*WHAT IS BEING ASKED:* From the entries below, return every line that includes the word "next".

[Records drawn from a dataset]
++++++
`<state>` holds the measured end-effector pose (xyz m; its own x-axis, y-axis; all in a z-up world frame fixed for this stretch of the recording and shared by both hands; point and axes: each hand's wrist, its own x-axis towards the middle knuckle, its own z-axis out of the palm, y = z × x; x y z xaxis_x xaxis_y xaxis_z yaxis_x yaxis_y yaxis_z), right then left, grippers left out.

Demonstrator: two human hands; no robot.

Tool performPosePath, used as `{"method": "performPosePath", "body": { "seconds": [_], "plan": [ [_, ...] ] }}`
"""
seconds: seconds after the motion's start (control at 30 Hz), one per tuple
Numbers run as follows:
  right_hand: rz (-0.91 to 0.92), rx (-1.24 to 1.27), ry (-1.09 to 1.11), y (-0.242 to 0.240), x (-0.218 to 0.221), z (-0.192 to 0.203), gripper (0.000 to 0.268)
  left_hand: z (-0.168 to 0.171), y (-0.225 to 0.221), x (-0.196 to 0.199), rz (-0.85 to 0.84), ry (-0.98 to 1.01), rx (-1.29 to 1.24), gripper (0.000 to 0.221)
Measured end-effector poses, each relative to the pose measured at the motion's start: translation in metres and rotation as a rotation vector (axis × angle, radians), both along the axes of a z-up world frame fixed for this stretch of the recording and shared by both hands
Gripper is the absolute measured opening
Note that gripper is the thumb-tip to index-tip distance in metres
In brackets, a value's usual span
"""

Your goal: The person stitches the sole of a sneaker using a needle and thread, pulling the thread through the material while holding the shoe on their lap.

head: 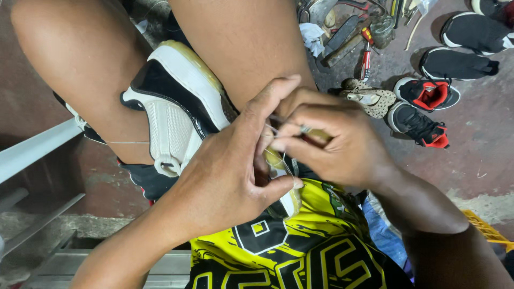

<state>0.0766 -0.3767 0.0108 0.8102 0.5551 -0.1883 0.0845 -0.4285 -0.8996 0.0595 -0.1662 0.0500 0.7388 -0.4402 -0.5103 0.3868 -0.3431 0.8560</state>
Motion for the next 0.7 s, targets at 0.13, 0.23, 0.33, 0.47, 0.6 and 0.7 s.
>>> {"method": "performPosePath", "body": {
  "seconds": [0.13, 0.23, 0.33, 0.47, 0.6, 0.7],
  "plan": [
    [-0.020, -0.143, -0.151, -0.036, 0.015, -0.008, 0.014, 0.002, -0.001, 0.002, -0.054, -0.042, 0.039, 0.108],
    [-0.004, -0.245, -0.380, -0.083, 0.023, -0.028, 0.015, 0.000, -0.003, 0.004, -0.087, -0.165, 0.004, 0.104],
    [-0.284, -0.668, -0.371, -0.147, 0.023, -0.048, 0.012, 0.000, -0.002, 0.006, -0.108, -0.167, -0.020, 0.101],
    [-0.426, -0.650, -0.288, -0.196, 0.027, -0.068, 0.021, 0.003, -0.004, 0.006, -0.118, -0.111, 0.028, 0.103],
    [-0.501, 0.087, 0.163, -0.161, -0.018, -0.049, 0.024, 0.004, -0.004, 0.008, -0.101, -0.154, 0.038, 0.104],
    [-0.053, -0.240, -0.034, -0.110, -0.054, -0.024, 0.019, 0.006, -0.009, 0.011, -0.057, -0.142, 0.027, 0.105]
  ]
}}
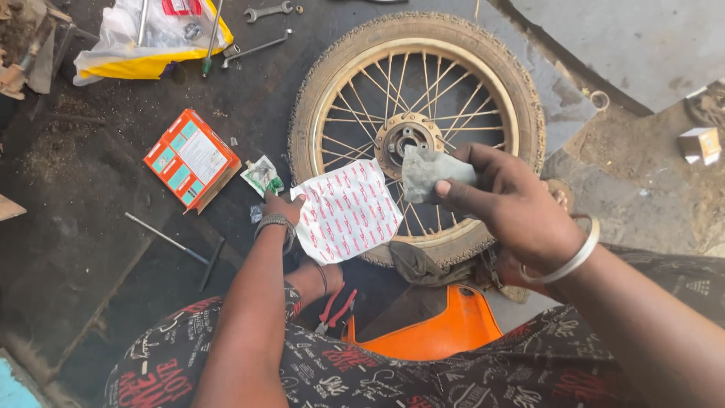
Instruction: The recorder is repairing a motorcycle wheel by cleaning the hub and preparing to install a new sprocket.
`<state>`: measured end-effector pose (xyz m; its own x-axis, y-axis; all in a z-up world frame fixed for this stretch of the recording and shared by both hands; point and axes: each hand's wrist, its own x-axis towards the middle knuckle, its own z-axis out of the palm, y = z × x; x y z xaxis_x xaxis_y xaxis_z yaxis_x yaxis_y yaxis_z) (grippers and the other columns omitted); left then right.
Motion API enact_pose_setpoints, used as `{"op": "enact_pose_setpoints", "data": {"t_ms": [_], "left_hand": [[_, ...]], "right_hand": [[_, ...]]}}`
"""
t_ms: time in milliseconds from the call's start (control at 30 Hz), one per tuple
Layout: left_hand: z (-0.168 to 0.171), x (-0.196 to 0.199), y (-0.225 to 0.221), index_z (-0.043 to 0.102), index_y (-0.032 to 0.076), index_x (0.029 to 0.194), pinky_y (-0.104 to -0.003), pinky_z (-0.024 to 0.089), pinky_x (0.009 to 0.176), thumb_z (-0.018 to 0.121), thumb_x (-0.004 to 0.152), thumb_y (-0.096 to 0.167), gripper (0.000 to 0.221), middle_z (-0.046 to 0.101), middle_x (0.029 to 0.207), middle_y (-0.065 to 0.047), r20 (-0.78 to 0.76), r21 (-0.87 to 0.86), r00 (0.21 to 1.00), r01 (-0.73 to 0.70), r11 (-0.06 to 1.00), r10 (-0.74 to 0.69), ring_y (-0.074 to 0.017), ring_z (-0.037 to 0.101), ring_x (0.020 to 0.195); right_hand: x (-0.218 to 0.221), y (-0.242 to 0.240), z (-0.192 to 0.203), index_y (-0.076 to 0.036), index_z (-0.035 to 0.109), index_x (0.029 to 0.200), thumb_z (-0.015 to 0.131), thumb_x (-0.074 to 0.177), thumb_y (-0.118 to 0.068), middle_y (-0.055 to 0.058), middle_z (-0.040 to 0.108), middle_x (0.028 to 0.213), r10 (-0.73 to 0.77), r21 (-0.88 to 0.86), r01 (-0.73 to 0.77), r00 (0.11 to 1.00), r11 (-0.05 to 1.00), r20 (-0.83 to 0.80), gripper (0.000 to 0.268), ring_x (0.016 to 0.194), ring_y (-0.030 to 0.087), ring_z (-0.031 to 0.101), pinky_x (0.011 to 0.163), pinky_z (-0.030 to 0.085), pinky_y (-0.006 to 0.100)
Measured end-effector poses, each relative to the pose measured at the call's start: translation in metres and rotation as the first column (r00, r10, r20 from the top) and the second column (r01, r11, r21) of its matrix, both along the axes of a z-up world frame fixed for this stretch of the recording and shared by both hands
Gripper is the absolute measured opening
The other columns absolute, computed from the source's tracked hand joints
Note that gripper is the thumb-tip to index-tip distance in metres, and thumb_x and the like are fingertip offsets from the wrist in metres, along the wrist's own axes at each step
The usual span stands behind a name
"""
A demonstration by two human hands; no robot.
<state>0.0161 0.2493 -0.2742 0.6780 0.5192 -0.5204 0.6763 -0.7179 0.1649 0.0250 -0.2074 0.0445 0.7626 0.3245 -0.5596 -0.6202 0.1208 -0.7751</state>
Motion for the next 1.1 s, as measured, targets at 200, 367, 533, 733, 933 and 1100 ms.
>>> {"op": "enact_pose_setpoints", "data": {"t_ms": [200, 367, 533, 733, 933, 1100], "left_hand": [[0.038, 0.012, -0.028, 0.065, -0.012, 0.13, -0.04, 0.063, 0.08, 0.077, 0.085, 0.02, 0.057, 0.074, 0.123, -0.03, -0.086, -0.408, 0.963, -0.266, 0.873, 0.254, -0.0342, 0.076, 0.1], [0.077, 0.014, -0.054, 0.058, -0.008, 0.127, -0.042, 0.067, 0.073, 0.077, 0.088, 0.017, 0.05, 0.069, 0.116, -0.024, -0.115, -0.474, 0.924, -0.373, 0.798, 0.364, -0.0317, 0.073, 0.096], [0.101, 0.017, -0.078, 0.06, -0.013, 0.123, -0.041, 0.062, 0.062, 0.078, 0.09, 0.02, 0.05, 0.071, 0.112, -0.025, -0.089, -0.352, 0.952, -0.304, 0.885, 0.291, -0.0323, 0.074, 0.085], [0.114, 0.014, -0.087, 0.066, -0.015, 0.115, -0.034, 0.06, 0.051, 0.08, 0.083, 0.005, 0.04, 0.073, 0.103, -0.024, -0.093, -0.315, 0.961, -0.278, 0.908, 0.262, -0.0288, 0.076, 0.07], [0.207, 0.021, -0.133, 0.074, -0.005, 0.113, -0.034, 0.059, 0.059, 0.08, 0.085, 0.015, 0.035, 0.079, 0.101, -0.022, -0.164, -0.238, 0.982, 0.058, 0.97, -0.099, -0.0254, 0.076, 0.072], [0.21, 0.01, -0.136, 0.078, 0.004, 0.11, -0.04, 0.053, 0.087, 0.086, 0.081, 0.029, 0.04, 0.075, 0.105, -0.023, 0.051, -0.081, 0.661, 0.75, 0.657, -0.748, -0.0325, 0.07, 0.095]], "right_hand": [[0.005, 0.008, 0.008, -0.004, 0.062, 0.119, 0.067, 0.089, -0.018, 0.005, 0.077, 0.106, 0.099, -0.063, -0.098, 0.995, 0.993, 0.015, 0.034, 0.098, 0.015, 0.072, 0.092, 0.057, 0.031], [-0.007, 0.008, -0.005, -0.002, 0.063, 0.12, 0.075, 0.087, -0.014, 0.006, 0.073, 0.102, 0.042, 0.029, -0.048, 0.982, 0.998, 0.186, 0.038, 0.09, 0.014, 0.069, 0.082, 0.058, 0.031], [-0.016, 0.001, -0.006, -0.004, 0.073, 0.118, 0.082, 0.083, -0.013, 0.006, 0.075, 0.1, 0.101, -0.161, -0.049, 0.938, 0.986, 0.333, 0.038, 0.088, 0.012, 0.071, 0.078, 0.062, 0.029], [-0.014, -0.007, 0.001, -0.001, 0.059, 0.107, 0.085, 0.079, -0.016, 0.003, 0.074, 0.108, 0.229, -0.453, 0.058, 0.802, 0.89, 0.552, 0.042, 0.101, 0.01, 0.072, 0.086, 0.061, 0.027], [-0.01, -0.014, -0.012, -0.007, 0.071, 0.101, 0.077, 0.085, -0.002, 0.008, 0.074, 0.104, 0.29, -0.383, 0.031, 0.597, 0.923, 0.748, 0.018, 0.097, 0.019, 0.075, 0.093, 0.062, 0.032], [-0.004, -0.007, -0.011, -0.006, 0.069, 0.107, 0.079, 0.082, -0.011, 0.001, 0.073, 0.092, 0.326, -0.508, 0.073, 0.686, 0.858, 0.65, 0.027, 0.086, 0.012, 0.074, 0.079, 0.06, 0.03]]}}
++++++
*ANSWER TO THIS TASK:*
Motion for the next 0.7 s, targets at 0.13, 0.23, 0.33, 0.47, 0.6 and 0.7 s.
Motion for the next 1.1 s, as measured, targets at 200, 367, 533, 733, 933 and 1100 ms.

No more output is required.